**Work instruction**: Look through the data below. Collect every line where the word "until" occurs.

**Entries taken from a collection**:
○ ○ ○ ○ ○
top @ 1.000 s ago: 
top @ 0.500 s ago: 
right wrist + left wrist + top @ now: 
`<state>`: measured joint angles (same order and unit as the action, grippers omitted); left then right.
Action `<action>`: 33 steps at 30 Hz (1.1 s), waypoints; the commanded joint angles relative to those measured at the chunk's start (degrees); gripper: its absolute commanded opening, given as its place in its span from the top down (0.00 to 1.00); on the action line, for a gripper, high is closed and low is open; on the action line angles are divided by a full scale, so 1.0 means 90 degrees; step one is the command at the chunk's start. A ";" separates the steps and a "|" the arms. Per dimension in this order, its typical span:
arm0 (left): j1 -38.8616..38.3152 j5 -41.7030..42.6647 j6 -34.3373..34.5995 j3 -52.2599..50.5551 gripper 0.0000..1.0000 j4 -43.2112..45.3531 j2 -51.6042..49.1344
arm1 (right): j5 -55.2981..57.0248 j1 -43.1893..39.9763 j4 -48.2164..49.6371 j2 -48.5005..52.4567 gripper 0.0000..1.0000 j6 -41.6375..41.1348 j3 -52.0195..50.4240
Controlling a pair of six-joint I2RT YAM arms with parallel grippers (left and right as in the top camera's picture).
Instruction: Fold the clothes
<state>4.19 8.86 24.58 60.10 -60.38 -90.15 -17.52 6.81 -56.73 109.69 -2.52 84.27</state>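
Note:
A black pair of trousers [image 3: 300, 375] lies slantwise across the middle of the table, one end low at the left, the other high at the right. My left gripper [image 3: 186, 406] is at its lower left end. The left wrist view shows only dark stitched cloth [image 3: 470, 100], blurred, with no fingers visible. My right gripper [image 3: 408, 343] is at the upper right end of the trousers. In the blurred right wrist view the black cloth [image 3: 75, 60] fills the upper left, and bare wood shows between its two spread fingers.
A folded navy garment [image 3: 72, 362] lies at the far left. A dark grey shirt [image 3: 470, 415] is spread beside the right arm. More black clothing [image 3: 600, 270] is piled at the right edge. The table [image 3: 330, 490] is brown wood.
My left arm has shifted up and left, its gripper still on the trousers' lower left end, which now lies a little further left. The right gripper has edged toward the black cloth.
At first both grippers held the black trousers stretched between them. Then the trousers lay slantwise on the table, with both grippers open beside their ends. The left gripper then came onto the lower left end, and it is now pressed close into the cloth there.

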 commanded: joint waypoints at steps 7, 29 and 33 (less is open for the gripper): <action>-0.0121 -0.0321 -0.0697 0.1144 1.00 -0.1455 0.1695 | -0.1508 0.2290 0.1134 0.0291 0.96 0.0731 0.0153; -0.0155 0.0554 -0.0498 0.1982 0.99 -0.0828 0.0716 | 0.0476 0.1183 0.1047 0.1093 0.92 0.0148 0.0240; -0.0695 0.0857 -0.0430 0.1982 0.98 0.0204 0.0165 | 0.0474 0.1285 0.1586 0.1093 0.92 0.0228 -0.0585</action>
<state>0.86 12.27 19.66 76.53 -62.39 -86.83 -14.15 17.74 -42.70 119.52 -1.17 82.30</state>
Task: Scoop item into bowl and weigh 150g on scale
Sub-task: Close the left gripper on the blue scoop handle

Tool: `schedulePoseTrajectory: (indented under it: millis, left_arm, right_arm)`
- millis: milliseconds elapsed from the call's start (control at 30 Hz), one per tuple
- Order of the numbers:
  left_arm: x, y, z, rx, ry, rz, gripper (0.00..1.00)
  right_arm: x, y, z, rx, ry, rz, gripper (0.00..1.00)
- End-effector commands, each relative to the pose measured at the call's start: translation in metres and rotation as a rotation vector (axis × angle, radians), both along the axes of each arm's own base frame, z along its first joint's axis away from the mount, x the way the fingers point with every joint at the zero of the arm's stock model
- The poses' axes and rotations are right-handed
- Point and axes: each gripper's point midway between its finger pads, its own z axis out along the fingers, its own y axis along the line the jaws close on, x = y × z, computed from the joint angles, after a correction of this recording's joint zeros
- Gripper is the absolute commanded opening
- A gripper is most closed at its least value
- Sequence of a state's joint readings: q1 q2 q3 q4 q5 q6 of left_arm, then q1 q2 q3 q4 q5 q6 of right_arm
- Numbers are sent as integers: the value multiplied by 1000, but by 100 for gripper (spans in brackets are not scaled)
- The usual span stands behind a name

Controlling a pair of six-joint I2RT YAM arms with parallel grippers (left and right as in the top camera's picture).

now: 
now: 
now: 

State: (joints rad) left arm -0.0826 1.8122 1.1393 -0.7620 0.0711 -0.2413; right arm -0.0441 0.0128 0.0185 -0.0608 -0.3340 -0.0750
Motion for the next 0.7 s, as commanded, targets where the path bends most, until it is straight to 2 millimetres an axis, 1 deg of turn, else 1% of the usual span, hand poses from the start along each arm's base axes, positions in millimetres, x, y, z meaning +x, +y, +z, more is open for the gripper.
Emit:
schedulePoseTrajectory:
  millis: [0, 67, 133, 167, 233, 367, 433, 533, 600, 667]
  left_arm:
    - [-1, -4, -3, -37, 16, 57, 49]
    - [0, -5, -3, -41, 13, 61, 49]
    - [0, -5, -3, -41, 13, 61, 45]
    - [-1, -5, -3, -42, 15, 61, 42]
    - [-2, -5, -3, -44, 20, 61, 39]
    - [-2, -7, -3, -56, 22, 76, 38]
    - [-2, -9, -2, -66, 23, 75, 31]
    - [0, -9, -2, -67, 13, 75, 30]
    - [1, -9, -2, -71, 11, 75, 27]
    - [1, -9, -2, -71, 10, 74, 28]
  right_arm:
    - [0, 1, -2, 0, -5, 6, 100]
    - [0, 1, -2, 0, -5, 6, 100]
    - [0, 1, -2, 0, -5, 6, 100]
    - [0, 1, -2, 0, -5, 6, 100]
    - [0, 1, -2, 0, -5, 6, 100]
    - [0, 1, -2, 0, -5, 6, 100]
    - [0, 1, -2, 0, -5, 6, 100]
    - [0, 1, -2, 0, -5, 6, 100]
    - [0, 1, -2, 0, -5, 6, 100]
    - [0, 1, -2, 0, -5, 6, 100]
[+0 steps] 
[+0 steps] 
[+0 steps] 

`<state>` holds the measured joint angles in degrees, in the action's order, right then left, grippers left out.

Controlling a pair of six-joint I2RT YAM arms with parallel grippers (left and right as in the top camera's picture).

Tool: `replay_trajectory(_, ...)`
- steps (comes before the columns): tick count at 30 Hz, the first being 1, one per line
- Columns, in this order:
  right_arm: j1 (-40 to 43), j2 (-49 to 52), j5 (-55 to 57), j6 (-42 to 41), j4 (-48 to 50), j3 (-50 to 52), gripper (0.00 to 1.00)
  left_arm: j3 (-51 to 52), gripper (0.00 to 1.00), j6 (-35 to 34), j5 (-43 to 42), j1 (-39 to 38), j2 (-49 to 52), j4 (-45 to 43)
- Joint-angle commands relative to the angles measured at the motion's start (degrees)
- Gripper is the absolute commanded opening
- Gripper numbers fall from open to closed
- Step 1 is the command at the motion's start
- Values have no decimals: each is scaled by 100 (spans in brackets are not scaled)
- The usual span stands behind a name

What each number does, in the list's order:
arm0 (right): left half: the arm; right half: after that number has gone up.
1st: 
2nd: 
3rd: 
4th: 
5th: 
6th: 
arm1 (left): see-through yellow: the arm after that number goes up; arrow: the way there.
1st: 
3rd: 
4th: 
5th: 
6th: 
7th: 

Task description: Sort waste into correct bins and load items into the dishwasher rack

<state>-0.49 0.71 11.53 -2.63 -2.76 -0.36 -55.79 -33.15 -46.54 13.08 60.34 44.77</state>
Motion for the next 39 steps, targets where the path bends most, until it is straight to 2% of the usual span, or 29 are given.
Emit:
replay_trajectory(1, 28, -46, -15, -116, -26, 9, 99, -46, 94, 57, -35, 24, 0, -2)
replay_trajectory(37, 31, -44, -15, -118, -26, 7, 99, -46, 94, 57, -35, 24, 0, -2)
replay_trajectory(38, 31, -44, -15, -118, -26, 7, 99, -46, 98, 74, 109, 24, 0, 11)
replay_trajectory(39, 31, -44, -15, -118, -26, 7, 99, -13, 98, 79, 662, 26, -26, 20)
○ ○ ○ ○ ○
**Your response**:
Motion for the next 0.7 s, as commanded, targets where the path bends most, until it is straight to 2 millimetres an axis, 1 deg of turn, else 1% of the usual span, hand poses from the start along each arm's base axes, positions in millimetres, x, y, z meaning +x, +y, +z, more is open for the gripper.
Motion for the next 39 steps, targets where the path bends most, until it is straight to 2% of the usual span, or 29 are given.

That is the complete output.